### What you should do
Give only the number of lines in the records below that contain the word "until".
Exercise inputs Start Marker
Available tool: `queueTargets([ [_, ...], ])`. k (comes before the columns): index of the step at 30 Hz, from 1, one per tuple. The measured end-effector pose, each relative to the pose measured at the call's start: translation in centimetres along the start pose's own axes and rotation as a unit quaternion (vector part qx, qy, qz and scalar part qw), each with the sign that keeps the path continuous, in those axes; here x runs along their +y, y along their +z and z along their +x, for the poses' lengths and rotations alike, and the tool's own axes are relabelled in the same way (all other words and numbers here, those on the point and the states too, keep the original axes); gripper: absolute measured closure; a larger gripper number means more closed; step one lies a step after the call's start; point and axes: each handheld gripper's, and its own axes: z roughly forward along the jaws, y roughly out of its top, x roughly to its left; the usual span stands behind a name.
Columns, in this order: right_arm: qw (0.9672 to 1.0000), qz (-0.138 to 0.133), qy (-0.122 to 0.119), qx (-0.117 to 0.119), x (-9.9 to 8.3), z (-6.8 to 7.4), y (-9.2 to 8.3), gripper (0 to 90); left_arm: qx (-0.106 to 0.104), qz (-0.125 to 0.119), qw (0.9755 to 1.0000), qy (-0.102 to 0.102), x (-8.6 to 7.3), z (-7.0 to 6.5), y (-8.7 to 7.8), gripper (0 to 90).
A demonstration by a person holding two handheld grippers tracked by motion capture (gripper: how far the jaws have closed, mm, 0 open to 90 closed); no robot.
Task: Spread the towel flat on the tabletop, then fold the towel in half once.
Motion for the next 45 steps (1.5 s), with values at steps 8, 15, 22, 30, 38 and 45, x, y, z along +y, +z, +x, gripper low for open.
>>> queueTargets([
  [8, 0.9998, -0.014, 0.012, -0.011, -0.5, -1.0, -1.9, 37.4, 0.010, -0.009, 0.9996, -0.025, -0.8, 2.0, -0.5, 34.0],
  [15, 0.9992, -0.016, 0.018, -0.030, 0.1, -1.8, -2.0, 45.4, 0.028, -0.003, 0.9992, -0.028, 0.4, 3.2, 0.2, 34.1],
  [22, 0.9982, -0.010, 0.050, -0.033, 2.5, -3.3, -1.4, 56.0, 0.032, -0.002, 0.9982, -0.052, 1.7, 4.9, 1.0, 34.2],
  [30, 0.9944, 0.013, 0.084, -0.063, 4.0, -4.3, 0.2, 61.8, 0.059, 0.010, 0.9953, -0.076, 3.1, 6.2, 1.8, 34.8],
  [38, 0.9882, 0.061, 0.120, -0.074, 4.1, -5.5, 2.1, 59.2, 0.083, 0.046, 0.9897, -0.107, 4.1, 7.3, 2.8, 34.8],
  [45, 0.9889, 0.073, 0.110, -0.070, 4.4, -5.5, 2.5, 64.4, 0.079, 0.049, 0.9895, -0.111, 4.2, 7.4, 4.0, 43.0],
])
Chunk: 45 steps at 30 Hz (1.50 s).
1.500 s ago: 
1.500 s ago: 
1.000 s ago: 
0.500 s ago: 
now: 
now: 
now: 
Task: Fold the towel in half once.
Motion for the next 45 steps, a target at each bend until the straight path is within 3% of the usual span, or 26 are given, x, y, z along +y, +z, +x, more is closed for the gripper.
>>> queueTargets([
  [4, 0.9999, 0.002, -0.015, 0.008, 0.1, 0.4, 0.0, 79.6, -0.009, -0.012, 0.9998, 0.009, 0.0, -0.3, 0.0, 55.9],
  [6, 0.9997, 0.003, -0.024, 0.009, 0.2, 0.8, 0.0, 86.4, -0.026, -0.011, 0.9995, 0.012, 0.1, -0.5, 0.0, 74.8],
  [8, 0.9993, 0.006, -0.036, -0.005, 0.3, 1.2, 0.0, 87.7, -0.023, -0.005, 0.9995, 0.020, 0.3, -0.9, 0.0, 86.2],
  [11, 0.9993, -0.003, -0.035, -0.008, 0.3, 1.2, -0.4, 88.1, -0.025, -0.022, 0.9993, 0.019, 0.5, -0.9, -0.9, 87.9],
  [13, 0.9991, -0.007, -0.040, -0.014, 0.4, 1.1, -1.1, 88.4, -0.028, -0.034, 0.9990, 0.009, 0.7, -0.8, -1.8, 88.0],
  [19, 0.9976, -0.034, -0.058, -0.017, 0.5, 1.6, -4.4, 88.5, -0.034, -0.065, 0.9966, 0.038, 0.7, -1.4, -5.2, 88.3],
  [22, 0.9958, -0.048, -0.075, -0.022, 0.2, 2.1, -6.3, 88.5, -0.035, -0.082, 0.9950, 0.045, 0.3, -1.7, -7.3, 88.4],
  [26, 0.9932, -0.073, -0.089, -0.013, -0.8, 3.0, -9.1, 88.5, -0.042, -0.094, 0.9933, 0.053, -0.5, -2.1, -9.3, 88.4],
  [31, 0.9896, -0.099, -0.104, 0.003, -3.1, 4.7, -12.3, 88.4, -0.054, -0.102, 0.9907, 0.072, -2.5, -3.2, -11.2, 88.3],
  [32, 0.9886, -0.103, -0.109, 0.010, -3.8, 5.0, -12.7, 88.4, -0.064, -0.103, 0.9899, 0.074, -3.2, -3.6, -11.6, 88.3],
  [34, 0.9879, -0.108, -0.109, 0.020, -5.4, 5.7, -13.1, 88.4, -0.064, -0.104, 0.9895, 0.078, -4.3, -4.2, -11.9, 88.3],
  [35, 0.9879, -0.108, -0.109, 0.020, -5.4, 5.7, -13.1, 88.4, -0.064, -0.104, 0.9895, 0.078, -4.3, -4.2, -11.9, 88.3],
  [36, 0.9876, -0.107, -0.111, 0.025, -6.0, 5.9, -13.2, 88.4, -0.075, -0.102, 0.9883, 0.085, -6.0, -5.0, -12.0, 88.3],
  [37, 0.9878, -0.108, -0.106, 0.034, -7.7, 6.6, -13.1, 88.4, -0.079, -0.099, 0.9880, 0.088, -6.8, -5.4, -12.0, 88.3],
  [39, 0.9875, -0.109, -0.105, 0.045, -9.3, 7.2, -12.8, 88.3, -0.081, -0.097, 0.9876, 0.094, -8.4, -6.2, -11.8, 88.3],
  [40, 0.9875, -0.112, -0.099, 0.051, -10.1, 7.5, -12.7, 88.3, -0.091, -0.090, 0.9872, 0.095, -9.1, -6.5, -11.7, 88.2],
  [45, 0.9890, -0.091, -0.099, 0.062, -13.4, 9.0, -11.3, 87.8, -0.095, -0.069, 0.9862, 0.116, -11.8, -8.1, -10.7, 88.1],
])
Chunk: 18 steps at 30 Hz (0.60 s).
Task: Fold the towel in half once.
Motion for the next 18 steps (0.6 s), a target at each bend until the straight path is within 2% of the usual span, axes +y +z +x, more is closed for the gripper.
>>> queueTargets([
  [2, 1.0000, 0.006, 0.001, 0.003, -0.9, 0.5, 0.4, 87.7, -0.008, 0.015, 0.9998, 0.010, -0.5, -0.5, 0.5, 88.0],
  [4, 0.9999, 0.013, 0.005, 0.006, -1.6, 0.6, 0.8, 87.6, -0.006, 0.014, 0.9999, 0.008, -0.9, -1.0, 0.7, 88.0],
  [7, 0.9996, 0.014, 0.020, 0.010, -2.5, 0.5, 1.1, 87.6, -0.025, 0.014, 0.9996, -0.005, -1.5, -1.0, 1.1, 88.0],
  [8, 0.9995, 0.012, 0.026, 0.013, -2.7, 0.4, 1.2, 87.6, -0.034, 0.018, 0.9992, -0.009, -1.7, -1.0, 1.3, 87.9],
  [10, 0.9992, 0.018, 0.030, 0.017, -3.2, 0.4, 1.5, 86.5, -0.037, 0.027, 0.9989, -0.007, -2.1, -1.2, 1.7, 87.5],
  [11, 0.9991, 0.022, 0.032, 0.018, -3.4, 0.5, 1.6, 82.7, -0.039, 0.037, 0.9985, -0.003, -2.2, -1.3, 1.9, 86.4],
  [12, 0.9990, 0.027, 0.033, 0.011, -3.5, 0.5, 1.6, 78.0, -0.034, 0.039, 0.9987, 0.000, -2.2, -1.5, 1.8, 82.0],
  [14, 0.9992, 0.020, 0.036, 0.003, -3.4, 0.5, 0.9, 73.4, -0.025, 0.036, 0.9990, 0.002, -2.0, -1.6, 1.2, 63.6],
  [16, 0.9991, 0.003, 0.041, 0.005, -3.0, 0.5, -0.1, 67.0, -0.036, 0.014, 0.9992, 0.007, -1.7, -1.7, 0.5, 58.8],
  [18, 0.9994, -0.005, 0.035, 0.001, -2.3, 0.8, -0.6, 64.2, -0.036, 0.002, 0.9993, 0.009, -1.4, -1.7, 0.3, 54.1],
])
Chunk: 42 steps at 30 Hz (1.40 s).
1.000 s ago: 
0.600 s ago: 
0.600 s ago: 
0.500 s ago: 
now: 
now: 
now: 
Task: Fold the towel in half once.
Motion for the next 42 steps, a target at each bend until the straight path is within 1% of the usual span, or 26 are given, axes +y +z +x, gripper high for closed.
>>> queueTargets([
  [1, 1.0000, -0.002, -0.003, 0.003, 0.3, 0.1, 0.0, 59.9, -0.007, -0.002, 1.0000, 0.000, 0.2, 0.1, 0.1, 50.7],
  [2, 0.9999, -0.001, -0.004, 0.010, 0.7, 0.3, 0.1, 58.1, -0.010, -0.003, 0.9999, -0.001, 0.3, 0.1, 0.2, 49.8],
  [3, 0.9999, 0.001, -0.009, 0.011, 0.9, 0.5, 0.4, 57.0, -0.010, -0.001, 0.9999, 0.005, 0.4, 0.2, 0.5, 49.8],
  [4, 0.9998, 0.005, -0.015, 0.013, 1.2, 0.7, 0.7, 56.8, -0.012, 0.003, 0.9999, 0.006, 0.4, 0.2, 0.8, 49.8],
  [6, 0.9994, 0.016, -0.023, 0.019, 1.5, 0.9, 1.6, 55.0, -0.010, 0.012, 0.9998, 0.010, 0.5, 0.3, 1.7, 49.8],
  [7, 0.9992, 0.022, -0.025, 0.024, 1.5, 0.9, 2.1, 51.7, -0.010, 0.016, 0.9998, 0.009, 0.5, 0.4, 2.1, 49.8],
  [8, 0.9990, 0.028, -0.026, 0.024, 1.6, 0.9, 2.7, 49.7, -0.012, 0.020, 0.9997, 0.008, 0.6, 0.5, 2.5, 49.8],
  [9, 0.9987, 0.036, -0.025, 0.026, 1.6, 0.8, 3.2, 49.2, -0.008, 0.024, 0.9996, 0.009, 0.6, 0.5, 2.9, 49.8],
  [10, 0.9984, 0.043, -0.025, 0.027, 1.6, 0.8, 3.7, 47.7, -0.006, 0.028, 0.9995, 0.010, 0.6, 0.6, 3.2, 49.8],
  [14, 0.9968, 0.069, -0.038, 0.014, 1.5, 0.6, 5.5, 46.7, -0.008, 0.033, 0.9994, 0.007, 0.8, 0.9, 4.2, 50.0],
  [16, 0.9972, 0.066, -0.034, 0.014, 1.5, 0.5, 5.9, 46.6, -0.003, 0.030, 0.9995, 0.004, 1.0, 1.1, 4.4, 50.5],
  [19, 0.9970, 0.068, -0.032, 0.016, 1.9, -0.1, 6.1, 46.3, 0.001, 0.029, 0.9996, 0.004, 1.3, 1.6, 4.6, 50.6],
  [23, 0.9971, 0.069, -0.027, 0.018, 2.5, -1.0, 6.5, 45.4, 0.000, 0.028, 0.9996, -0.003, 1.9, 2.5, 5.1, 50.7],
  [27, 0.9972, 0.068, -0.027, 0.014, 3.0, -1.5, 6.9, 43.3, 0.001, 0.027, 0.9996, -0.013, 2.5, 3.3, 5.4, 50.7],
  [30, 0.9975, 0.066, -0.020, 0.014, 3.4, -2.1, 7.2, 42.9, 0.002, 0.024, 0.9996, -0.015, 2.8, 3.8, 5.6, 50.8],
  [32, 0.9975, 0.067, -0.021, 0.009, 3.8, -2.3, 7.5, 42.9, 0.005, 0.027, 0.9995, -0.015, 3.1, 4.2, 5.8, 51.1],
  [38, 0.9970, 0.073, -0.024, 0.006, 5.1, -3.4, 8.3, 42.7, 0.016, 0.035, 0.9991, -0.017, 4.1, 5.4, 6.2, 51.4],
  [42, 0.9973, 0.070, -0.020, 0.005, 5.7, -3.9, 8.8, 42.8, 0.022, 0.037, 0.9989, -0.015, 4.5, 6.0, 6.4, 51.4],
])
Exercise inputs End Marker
### Exercise result
3